Exxon Mobil and Chevron occupy the top two positions in the basket and take the bigger chunk of assets at 22.88% and 11.98%, respectively. ConocoPhillips on the other hand make up for the fourth position at 4.79%. From a sector perspective, oil, gas and consumable fuels make up for nearly 81.3% share while oil equipment & services takes 17.7% share.
Vanguard Energy ETF (NYSE:VDE)
This fund manages nearly $3.3 billion asset base and provides exposure to a basket of 164 energy stocks by tracking the MSCI US Investable Market Energy 25/50 Index. The product sees a solid volume of more than 475,000 shares and charges 12 bps in annual fees (read: Sector ETFs to Avoid for Q4 Earnings Season).

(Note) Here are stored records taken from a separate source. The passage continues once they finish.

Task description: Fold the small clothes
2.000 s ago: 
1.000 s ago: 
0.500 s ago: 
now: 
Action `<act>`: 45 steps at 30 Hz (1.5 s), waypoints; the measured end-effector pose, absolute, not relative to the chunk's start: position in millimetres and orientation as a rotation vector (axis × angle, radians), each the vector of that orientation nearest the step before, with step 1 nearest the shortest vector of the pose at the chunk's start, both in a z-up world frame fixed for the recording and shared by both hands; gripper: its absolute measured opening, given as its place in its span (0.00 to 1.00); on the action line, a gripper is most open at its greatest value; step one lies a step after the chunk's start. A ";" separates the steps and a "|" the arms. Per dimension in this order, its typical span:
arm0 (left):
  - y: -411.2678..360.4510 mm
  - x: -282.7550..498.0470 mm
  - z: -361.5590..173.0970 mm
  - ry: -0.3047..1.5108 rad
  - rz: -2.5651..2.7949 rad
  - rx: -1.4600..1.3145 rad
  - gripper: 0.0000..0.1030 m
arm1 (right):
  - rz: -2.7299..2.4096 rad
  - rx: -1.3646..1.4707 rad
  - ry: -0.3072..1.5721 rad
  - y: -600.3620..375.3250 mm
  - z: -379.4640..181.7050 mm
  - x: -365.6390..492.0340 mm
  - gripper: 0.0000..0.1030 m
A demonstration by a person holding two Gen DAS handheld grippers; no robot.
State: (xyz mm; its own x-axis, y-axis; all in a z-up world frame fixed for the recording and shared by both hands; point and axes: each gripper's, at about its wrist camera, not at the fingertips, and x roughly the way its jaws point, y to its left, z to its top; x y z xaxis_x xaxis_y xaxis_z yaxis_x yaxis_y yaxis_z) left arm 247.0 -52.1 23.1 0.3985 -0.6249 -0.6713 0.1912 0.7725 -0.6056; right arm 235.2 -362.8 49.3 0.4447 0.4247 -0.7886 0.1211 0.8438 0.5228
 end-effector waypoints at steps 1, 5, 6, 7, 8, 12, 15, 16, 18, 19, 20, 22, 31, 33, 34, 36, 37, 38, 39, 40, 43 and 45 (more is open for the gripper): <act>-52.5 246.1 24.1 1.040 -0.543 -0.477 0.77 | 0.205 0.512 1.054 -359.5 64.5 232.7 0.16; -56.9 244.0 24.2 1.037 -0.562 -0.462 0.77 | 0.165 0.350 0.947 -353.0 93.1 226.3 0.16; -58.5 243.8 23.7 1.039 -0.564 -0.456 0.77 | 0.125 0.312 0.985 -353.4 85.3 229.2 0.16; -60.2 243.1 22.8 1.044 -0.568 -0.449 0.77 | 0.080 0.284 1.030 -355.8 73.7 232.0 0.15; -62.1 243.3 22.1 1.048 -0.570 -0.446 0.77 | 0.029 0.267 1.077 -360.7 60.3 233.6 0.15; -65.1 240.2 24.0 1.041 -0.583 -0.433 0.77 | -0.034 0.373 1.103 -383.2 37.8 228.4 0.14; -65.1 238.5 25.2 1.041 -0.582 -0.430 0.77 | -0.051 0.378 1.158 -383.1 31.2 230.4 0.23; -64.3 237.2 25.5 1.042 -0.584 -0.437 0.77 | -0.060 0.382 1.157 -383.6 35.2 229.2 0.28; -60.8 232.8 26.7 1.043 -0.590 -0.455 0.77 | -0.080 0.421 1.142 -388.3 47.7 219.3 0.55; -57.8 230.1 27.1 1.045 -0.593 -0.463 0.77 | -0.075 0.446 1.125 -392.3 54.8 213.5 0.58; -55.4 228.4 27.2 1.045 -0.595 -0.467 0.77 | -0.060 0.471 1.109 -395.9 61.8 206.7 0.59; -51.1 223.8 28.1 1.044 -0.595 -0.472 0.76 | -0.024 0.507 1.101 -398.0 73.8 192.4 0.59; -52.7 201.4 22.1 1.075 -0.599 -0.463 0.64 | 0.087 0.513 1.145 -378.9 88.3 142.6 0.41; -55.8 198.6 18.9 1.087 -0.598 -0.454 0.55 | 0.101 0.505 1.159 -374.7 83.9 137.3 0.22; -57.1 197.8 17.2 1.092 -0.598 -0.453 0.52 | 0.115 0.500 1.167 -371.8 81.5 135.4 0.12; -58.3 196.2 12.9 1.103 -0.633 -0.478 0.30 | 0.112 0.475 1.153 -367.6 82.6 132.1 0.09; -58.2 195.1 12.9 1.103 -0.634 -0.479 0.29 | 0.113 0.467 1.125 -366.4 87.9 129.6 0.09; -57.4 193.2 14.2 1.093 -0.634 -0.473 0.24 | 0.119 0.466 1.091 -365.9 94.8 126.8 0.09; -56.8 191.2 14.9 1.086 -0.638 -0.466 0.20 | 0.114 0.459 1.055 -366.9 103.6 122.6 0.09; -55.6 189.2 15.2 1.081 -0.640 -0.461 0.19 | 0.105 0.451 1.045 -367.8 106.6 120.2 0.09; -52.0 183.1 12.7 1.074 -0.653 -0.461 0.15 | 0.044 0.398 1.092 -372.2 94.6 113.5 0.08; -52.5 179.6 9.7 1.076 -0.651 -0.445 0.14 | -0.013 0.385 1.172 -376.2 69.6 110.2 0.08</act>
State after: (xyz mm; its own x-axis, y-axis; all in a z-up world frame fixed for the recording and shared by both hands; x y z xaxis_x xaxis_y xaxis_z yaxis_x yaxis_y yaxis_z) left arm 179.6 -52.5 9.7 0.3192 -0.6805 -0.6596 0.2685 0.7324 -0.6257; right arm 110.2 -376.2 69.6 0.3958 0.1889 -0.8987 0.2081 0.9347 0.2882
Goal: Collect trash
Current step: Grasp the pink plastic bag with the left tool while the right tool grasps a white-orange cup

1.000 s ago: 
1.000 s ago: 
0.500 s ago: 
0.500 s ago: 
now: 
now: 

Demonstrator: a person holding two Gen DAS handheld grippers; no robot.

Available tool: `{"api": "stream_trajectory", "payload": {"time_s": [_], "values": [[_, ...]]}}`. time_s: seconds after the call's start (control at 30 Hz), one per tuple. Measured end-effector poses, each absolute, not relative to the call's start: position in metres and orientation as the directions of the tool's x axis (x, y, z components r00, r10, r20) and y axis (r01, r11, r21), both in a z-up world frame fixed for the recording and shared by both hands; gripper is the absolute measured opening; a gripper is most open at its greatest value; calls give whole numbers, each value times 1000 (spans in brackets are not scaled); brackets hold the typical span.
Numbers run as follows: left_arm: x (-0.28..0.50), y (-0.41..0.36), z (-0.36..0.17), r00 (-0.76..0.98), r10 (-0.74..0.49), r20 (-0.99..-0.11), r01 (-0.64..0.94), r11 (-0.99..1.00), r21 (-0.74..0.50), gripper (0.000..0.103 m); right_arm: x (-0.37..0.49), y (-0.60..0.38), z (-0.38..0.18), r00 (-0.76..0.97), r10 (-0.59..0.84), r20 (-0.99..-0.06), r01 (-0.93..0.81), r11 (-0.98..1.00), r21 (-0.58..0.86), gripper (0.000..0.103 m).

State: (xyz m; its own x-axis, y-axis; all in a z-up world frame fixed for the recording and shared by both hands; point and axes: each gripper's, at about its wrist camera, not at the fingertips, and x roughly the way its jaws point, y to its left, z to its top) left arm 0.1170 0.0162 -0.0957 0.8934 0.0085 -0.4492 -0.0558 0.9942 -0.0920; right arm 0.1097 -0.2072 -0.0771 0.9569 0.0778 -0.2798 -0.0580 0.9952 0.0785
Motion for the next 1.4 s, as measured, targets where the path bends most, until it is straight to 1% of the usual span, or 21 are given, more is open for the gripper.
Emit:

Exxon and Chevron are the top two firms with 22.7% and 12.1% allocation, respectively, while COP is the fourth firm making up for 4.8% share. Though the product is skewed toward the integrated oil & gas sector with 39.7% of assets, exploration and production, and equipment services provide a nice mix in the portfolio with double-digit exposure.
Energy Select Sector SPDR (ARCA:XLE)
This is the largest and most popular ETF in the energy space with AUM of $11.7 billion and average daily volume of 24.5 million shares per day. Expense ratio came in at 0.15%. The fund follows the S&P Energy Select Sector Index and holds 45 securities in its basket.
Here again, XOM and CVX occupy the top two spots with 16.48% and 13.056% share, respectively, while COP takes the sixth spot at 3.78%. In terms of industrial exposure, oil, gas & consumable fuels accounts for nearly 81.7% of the portfolio while energy equipment & services takes the remainder.
Will This Trend Continue?
These gains seem to be short-lived given that the biggest strike since 1980 at nine refineries in the U.S. will likely curtail crude processing adding to the global supply glut. This will likely push oil prices and energy stocks down.
Currently, 10% of the U.S. refining capacity has been affected and if the strike turns to a full-blown crisis, it could threaten about two-thirds of the total refining capacity, indicating more pain for the commodity and the energy stocks. Added to the woes is the fact that the three in-focus stocks have an unfavorable Zacks Rank of #5 (Strong Sell) and fall in the bad industry category with the Zacks Industry Rank in the bottom 3% or 4%. This underscores the pessimistic outlook for the overall energy space at least for the near term.